§ **TASK BRIEF**: Within the listing below, how many lines include the string "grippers"? Reply with only the number.

Content starts

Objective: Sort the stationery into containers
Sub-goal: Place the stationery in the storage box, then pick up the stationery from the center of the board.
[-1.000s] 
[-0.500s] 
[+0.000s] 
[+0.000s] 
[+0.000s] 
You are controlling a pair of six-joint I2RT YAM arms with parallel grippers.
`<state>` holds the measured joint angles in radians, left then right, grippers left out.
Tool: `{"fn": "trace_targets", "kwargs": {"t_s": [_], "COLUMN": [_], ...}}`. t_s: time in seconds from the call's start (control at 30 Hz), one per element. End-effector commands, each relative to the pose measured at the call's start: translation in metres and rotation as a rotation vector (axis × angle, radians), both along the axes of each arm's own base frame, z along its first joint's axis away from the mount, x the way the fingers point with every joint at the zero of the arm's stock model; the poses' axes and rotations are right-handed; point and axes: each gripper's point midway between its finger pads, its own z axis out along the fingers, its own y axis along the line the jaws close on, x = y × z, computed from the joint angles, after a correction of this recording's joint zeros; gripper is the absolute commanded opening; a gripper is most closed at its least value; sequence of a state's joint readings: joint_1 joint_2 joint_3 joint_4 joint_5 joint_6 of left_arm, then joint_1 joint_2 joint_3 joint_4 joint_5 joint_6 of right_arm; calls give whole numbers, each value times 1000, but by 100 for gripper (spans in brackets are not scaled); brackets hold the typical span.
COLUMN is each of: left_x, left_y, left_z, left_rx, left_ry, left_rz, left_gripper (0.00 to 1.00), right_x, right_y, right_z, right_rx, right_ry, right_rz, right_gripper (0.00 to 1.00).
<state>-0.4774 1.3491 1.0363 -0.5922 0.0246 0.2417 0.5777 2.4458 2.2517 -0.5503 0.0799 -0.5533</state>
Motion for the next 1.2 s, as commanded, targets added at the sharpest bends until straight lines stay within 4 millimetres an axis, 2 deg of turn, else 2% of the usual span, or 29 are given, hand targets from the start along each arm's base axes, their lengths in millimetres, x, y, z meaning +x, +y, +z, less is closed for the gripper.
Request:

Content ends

§ **RESPONSE TO THIS EXERCISE**: 2